One photograph, despite its matter-of-fact framing, is particularly chilling. Through the window of a passenger train en route to Miami, Davis snapped a picture of an elderly white gentleman on a station platform holding a cigarette, standing before a pair of double doors over which the foreboding phrase "WHITE WAITING ROOM" is painted. Davis's photographic abilities and inclinations were such that we see a mostly glamorous world through his eye.
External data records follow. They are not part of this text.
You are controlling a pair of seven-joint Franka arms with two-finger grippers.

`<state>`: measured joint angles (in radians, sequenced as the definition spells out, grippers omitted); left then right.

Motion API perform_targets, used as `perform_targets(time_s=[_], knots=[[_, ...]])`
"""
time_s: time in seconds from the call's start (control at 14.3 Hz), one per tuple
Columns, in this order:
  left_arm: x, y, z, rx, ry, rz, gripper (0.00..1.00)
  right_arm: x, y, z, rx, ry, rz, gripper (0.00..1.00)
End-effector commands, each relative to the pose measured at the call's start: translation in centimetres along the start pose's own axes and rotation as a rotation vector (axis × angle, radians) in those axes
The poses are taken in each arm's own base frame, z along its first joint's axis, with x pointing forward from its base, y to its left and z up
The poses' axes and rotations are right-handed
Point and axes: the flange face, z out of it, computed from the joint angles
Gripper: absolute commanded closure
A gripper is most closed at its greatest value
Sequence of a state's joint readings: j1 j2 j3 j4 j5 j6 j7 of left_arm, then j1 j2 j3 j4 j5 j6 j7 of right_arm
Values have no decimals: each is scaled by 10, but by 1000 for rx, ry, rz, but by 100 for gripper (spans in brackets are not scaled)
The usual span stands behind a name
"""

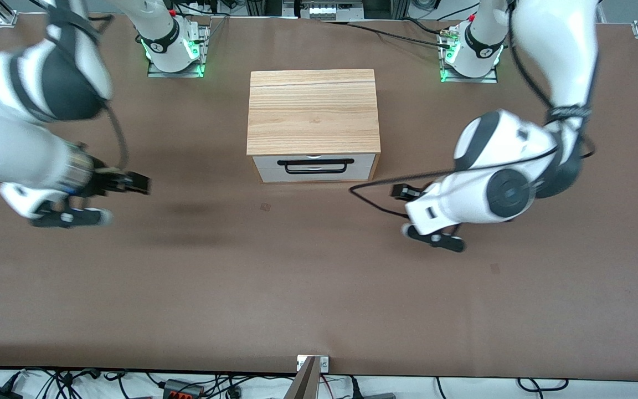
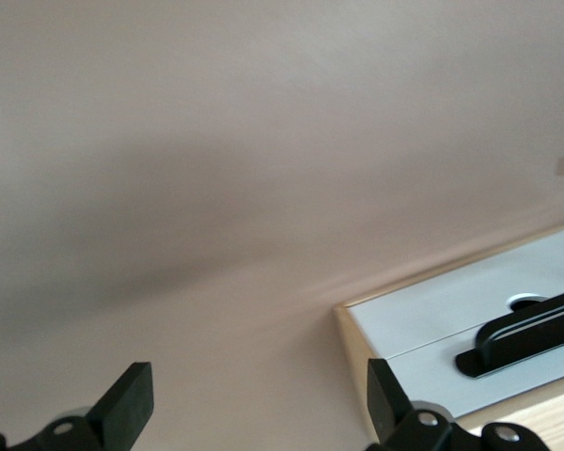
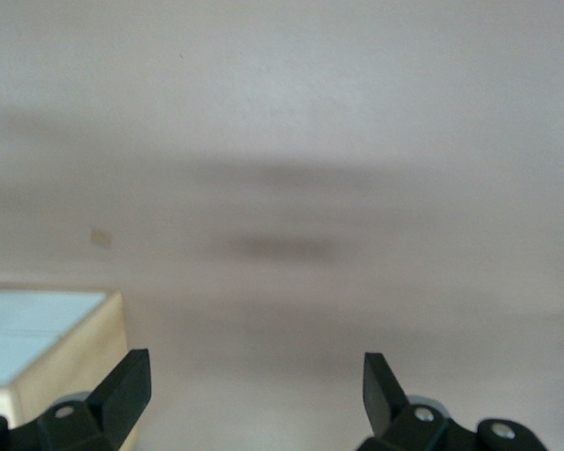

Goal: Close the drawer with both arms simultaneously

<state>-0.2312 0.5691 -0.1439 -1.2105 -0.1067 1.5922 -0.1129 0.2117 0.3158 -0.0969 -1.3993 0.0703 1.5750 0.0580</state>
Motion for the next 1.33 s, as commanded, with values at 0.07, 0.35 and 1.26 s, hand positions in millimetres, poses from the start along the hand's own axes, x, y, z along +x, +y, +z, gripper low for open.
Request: perform_targets(time_s=[0.07, 0.35, 1.26], knots=[[-42, -43, -52, 61, -66, -128, 0, -53, 49, -26, 19, -35, -37, 0], [-72, -91, -111, 46, 11, -205, 0, -86, 88, -32, -37, 82, 1, 0], [-130, -69, -149, 174, 94, -200, 0, -99, 118, -59, -27, 89, 56, 0]])
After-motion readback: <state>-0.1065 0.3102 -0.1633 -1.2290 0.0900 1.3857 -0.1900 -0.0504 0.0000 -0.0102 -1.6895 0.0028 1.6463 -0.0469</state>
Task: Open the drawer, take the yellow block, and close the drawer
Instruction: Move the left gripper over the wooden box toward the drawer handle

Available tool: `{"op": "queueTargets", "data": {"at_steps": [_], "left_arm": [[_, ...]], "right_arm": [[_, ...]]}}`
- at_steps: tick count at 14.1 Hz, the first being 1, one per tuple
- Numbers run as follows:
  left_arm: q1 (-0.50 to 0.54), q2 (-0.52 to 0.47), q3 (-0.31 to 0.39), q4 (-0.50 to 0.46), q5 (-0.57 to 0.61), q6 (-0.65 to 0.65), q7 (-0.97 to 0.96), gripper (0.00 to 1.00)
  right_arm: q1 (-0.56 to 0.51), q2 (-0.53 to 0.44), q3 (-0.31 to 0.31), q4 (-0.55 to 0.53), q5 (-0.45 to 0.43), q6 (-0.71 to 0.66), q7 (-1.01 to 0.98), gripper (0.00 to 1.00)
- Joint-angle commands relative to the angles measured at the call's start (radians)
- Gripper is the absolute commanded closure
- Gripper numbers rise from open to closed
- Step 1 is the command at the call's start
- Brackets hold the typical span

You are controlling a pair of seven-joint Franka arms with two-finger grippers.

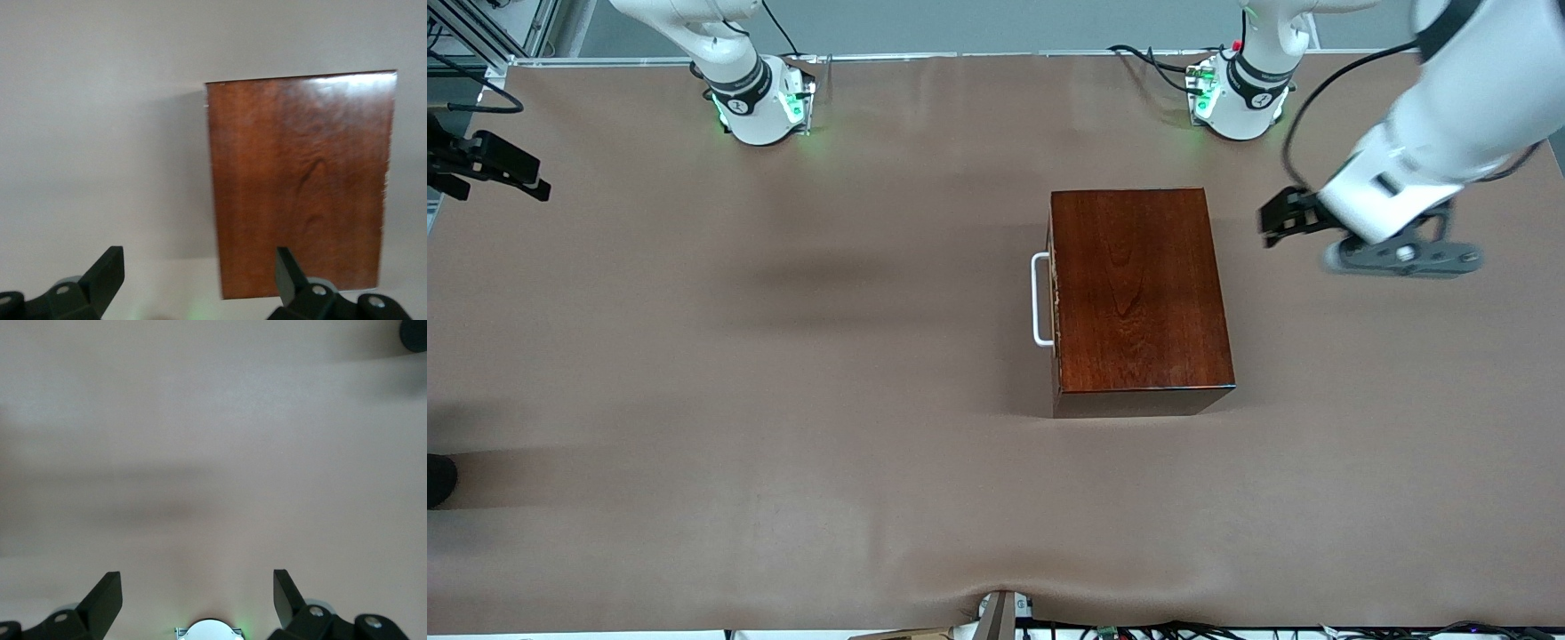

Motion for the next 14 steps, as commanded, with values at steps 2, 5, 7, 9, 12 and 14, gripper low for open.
{"op": "queueTargets", "data": {"at_steps": [2,5,7,9,12,14], "left_arm": [[-0.149,0.149,0.014,0.142,0.009,-0.009,-0.208,0.0],[-0.248,0.228,0.016,0.157,0.038,0.071,-0.333,0.0],[-0.322,0.292,0.019,0.172,0.067,0.126,-0.428,0.0],[-0.429,0.367,0.08,0.225,0.069,0.152,-0.508,0.0],[-0.66,0.421,0.3,0.251,0.067,0.195,-0.527,0.0],[-0.77,0.475,0.396,0.294,0.063,0.212,-0.565,0.0]], "right_arm": [[-0.014,0.006,0.009,0.012,0.004,-0.01,-0.003,0.0],[-0.014,0.006,0.009,0.011,0.004,-0.011,-0.003,0.0],[-0.014,0.006,0.009,0.012,0.004,-0.01,-0.001,0.0],[-0.014,0.006,0.009,0.012,0.004,-0.01,0.0,0.0],[-0.012,0.006,0.009,0.011,0.004,-0.011,0.002,0.0],[-0.011,0.006,0.009,0.011,0.004,-0.011,0.002,0.0]]}}
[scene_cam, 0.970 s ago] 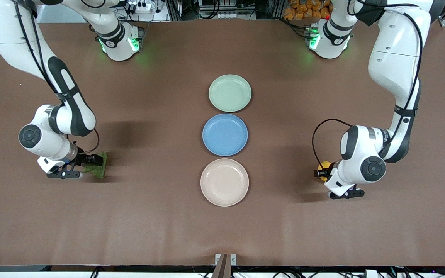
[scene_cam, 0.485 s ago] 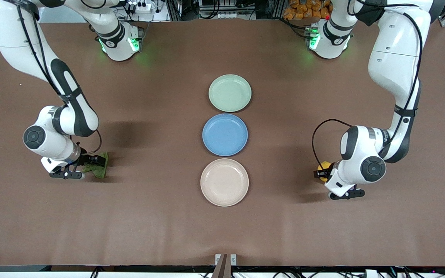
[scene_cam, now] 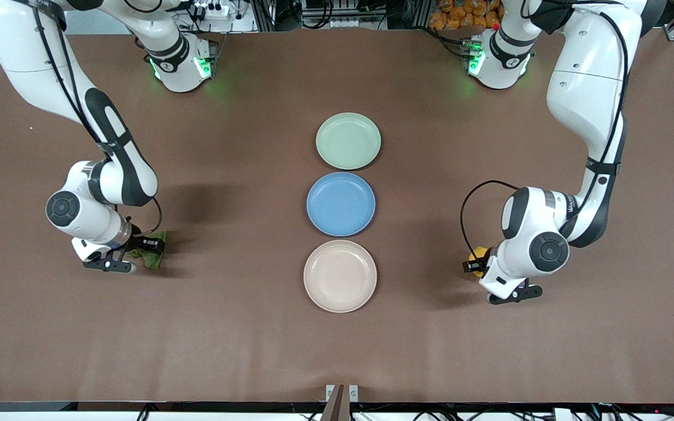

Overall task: Place lemon and lettuce in plates
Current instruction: 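Close the left gripper on the lemon while the right gripper grasps the lettuce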

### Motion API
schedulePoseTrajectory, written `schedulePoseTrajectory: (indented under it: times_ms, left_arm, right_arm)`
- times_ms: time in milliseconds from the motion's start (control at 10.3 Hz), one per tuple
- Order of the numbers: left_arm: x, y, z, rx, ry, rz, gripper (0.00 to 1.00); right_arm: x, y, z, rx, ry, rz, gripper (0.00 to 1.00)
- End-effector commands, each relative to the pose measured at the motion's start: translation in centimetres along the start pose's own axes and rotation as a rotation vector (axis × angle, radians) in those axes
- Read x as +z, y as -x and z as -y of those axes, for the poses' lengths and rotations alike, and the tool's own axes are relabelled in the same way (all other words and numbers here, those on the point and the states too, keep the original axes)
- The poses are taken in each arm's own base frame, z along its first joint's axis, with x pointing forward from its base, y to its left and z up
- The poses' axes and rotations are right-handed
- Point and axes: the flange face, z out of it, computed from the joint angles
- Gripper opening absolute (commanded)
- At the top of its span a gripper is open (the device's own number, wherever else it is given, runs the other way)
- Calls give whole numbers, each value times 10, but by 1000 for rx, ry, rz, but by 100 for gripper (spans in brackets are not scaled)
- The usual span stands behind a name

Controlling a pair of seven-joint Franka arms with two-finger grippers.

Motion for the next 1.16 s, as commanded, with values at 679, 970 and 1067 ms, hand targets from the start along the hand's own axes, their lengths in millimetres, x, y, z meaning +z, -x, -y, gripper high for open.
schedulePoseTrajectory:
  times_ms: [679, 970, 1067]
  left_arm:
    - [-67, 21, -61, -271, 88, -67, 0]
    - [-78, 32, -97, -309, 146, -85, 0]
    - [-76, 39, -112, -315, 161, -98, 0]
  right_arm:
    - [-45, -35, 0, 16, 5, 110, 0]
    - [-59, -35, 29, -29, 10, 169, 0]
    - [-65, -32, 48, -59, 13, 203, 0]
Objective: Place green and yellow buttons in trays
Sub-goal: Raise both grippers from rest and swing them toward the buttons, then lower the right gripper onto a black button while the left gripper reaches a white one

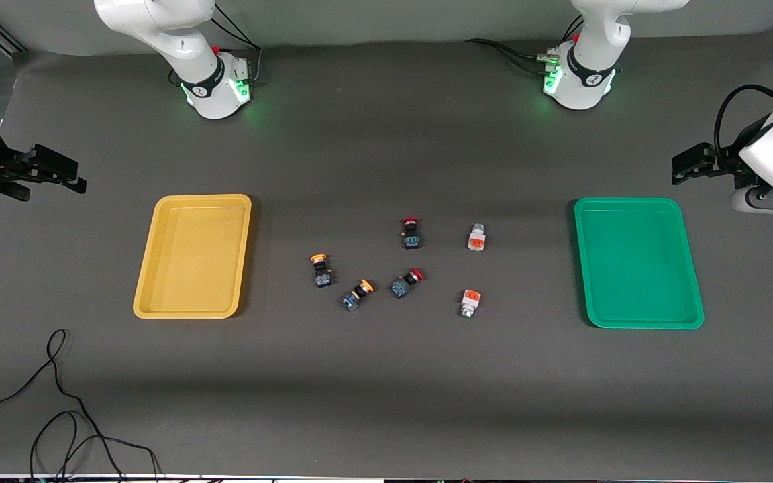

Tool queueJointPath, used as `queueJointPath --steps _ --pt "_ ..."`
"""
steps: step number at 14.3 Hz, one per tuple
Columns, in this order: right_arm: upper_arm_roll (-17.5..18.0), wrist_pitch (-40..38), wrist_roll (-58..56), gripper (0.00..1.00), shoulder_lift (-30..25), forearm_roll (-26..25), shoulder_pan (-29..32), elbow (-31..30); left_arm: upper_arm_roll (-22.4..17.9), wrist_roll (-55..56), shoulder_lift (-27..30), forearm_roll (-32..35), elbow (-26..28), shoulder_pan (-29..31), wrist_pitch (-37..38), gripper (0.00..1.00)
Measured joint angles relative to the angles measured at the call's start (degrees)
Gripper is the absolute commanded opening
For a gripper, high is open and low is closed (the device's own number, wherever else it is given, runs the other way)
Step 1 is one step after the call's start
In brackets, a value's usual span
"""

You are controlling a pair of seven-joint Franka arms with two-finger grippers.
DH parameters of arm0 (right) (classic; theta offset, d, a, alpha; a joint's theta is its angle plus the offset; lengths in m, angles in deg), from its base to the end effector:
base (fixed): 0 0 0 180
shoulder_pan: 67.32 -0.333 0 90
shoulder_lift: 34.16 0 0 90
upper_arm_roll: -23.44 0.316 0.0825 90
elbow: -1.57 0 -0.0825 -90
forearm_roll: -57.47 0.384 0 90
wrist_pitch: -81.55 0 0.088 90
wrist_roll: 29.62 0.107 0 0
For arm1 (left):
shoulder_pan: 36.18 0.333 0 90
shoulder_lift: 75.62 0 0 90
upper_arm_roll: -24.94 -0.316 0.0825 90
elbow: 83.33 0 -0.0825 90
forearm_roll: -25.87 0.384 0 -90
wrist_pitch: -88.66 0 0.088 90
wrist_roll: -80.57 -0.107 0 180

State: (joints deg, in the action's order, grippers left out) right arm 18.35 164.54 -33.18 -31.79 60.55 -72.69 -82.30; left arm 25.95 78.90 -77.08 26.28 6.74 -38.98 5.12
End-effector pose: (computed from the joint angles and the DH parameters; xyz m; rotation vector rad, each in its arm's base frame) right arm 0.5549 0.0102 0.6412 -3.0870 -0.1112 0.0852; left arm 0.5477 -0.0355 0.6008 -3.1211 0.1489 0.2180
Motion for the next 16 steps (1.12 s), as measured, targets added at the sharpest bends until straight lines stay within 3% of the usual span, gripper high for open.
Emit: queueJointPath --steps 8,12,16 --pt "0.3 -1.1 0.0 1.0 0.9 0.6 -0.2 0.6 0.0 0.0 0.0 0.0 0.1 0.0 0.0 1.0" --pt "0.5 -2.3 4.2 1.0 1.4 6.8 -0.9 -1.2 0.0 0.0 0.0 -0.1 0.6 -0.5 -0.3 1.0" --pt "0.8 3.4 20.3 1.0 3.3 7.6 -12.2 -5.9 0.3 6.5 -0.2 -0.5 4.8 -6.5 -5.3 1.0"
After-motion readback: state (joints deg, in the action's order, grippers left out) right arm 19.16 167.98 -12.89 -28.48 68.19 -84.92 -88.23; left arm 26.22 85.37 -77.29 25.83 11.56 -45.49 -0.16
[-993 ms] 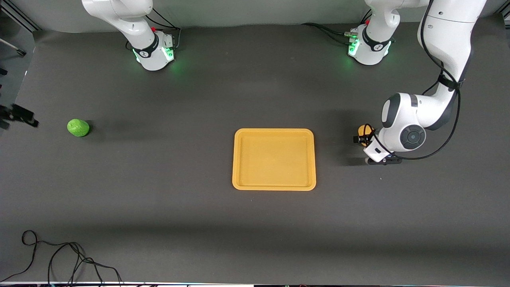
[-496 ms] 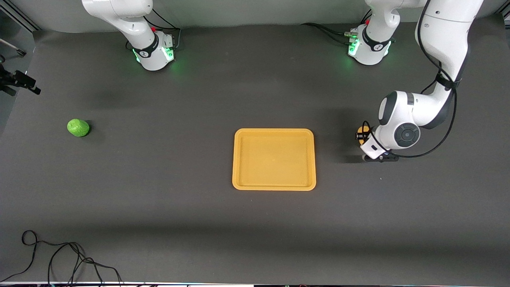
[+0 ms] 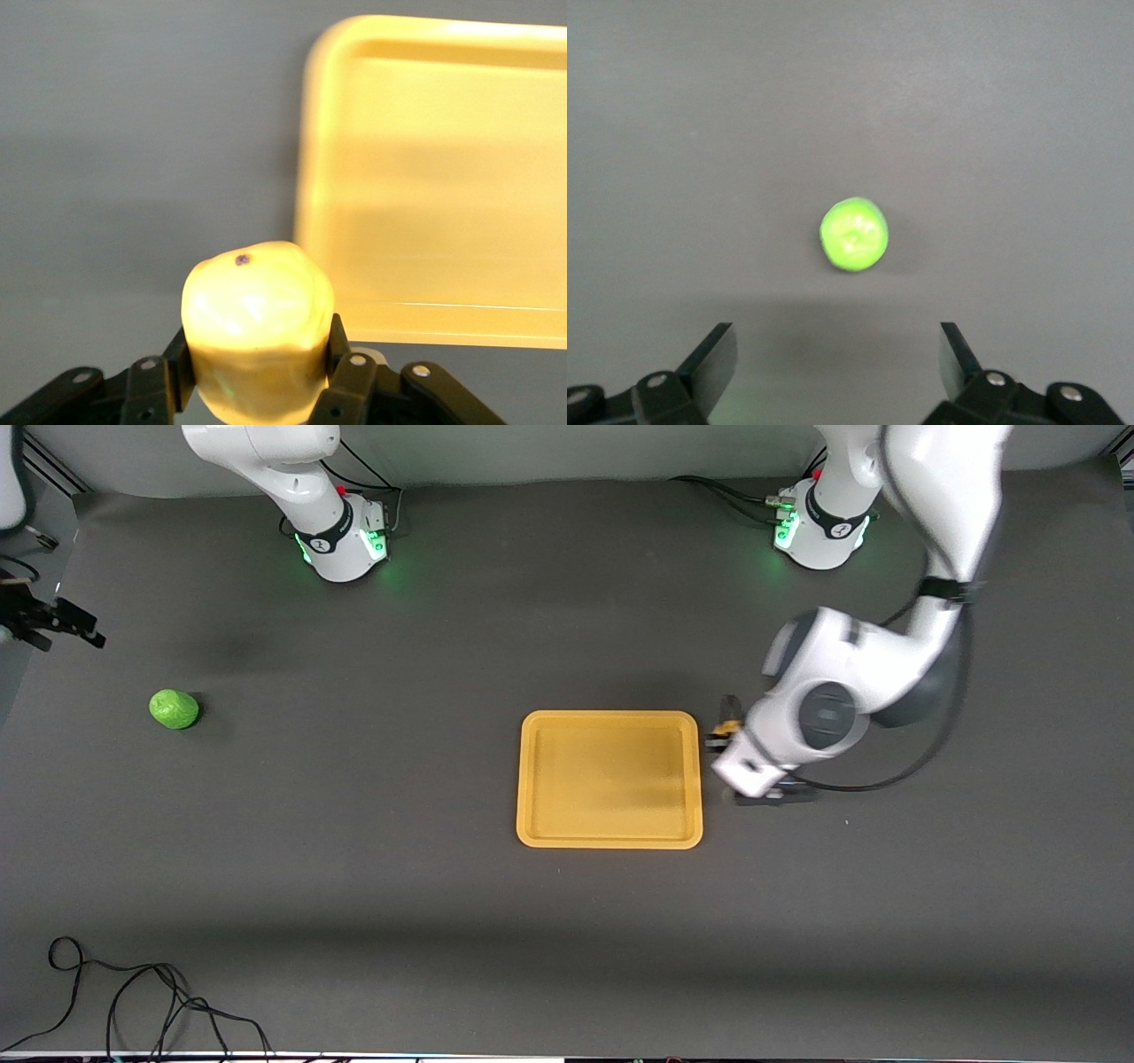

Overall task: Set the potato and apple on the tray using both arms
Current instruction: 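Carry the potato onto the tray while the right gripper reaches the apple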

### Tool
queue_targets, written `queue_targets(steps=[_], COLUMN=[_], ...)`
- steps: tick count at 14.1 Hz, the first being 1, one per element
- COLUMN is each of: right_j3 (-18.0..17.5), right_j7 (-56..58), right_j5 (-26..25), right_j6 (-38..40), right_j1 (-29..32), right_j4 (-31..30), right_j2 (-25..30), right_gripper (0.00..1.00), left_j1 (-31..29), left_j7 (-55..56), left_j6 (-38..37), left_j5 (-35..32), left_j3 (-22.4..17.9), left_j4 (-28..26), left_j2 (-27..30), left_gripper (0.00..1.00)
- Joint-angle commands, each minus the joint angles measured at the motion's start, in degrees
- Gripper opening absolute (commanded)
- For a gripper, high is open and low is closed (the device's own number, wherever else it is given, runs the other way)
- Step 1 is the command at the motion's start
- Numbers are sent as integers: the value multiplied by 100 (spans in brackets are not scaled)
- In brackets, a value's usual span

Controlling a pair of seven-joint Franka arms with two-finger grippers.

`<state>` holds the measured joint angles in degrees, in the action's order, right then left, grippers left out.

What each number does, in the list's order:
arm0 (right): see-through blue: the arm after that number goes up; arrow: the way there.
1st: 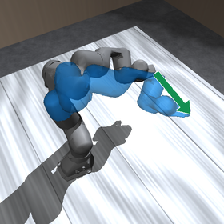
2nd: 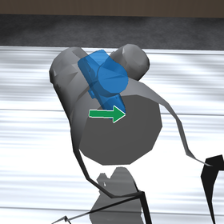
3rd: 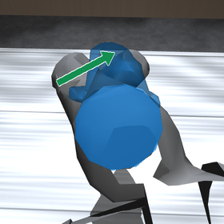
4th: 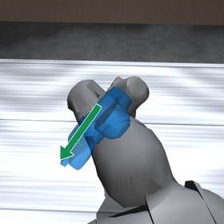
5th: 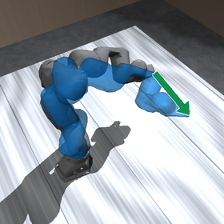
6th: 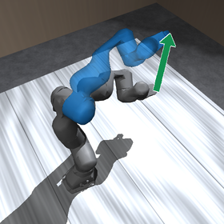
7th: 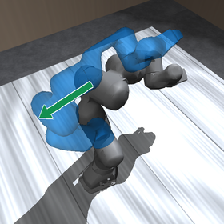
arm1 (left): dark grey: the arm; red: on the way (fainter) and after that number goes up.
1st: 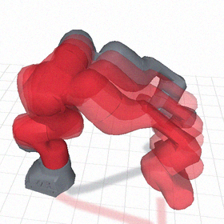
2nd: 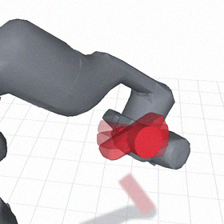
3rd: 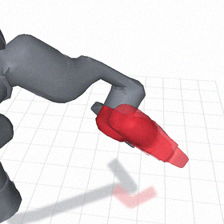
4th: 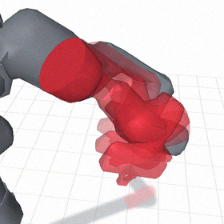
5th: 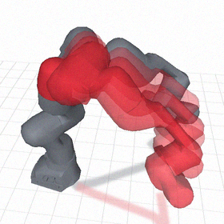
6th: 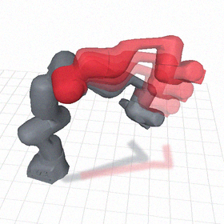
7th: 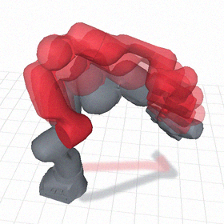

Thus, when we arrive at this jarring image, it's impossible not to apprehend it from his point-of-view--and also not to feel the sense of injustice that he must have experienced in the Jim Crow South as he clicked the shutter.
As Davis's show business career took off, many venues--even north of the Mason-Dixon Line--were happy to let blacks perform onstage; but the same headliner artists weren't even permitted to drink at the bar, use a dressing room, or occupy one of their hotel rooms. Photographs from Rev. Martin Luther King, Jr.'s 1963 "I Have a Dream" speech at the Lincoln Memorial, and portraits of politician friends Senator Robert Kennedy and President Richard Nixon, give silent witness to Davis's largely forgotten achievements as an outspoken civil rights advocate.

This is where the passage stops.